How many of the tools you used on Windows NT 3.1 are you still using today? cmd.exe is probably the only one. Maybe minesweeper?

Who cares? Irrelevant.

blakeyrat

@RogerWilco said:

@blakeyrat said:

XP has a normal backup tool for your documents and images, right? The one in Vista and Windows 7 is quite nice, but I never used the XP version of same so I can't speak for it. (If all else fails, you can shove a robocopy line into a batch file, and make a scheduled task to run it.)
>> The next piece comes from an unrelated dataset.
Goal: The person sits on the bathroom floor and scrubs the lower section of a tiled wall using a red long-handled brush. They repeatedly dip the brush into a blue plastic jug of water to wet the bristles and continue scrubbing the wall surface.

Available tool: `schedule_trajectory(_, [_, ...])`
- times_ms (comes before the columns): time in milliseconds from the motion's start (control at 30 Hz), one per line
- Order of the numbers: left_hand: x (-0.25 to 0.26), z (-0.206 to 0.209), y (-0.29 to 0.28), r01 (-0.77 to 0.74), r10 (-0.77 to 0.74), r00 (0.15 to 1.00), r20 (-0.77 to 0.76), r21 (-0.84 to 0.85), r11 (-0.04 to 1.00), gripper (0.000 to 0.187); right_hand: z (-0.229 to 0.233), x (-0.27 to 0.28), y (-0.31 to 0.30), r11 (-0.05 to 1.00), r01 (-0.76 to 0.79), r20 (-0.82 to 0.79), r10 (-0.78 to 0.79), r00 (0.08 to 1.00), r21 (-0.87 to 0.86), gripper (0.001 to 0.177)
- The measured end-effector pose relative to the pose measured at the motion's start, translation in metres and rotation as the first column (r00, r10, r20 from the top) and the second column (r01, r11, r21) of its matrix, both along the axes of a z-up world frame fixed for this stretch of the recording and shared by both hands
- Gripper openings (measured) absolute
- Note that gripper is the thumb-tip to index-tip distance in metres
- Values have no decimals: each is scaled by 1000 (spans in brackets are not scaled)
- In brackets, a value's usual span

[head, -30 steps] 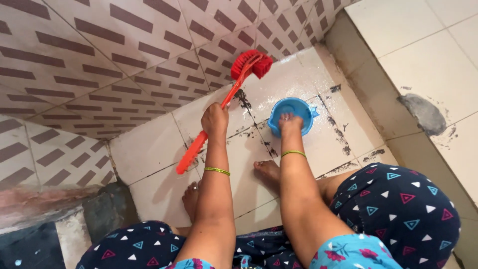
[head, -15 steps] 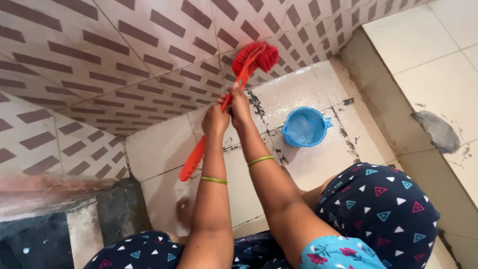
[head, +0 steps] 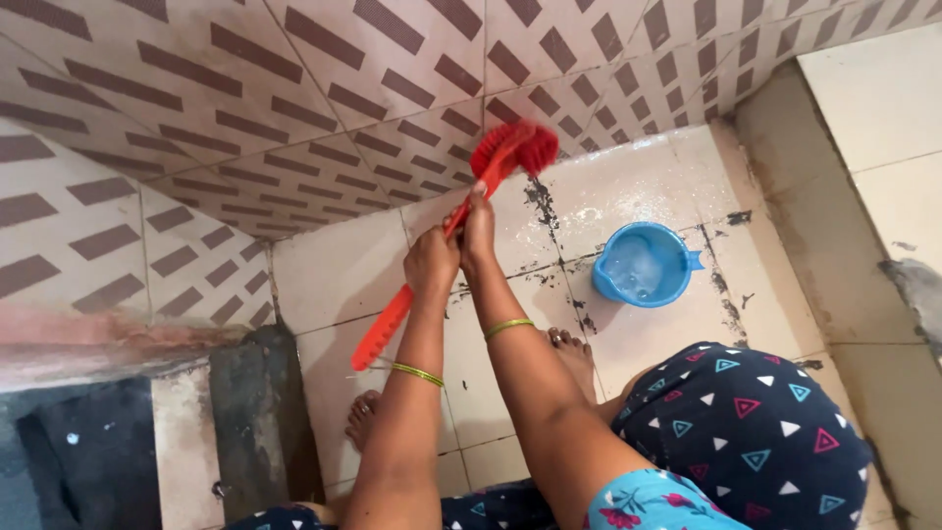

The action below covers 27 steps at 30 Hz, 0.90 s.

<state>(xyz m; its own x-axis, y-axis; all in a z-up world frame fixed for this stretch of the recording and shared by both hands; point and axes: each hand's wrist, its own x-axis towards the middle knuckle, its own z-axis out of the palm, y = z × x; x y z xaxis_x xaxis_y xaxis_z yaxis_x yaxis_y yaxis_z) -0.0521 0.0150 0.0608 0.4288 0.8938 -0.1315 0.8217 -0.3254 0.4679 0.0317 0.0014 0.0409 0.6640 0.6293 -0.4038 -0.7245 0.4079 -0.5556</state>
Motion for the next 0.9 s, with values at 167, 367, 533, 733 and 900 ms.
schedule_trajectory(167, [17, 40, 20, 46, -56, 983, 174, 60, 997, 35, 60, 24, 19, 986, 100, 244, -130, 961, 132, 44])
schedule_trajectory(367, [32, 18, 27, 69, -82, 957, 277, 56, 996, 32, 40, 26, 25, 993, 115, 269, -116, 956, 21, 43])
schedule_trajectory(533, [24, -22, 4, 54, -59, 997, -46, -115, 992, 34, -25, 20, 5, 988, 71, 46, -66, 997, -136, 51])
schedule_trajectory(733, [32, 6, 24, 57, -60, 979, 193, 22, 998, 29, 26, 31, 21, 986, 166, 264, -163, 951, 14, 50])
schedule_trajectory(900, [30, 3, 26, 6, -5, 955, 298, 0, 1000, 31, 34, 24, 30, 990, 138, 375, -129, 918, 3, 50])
I tihnk the backup tool needs to be run manually and only does full backups?

The Backup utility in Vista/Windows 7 runs as a service and only backs-up files when you're not using your computer. Again: I can't speak for the one in XP. Edit: Oh, and you can tell it to include/exclude folders if you want, but the defaults are probably fine.

@RogerWilco said:

Robocopy is another thing I had never heard about. I googled it, and it doesn't work for me, as it can't handle open files.

True, it's not perfect, but it's better than nothing. You can use something like SyncBack as well, but I think it also has issues with open files.

@RogerWilco said:

I don't think I can get Professional and an ActiveDirectory server for that?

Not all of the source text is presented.